Task directions: When you reach the line containing "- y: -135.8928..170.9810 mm", begin copying, and keep copying each line exactly until the listing ends.

╭──

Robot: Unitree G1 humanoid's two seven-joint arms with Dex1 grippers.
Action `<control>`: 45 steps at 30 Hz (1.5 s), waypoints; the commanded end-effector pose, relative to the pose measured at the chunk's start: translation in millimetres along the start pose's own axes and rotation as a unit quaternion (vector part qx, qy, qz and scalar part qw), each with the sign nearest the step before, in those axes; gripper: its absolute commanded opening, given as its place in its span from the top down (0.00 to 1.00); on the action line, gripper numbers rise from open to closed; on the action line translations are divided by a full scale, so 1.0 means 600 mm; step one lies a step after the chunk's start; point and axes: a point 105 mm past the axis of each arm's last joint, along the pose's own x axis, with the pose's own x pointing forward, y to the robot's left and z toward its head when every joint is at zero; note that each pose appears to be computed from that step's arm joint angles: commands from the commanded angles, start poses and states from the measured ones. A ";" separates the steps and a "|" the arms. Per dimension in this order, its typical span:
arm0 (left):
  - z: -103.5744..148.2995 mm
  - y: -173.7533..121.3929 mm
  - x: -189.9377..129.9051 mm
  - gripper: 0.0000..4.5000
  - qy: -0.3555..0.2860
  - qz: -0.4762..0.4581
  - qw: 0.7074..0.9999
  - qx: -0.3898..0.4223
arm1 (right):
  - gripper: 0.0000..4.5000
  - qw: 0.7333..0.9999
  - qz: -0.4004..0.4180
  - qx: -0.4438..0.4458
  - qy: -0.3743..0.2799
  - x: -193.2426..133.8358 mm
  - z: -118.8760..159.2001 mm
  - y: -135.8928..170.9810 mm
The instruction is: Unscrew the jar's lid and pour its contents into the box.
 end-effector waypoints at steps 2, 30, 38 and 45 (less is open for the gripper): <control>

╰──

Result:
  - y: -135.8928..170.9810 mm
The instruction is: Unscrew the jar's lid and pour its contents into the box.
 end-effector waypoints at steps 2, 30, 38 and 45 (less is open for the gripper): <control>

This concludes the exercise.